> [Activity]:
Lines from the one with "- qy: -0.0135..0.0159" to the end of the material, both included: print them exactly and print nothing else. Omit the pictures.

### Supplied information ###

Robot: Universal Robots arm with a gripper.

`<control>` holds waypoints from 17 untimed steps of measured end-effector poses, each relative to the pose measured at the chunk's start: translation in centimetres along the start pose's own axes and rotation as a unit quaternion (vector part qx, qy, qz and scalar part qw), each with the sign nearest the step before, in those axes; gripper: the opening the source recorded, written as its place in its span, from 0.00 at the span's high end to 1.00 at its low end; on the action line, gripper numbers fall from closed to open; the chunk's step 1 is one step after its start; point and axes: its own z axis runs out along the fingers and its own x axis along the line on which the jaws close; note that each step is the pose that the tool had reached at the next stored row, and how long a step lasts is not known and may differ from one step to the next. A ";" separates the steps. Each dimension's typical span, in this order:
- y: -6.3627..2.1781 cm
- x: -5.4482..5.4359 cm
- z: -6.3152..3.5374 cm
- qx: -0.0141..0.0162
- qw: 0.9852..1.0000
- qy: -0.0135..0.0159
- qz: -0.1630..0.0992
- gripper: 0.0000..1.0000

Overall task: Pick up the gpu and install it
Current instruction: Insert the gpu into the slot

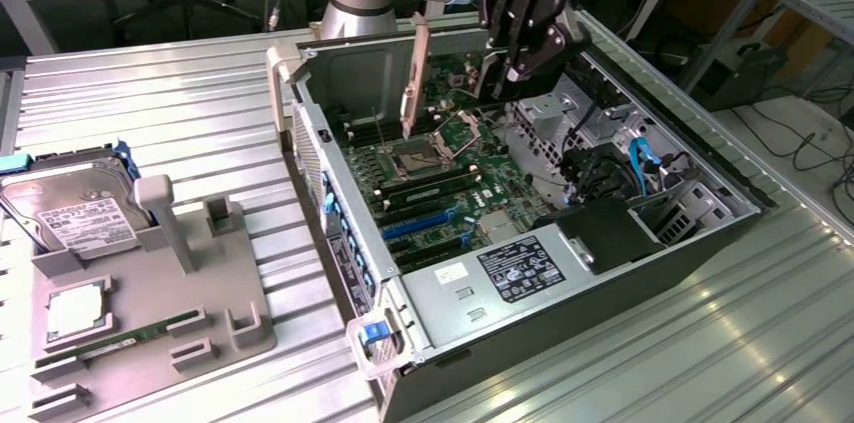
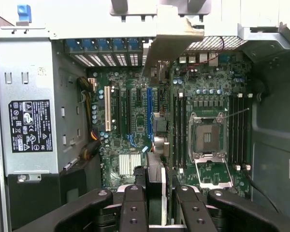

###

> [Answer space]:
- qy: -0.0135..0.0159
- qz: -0.1630..0.0992
- gripper: 0.0000..1.0000

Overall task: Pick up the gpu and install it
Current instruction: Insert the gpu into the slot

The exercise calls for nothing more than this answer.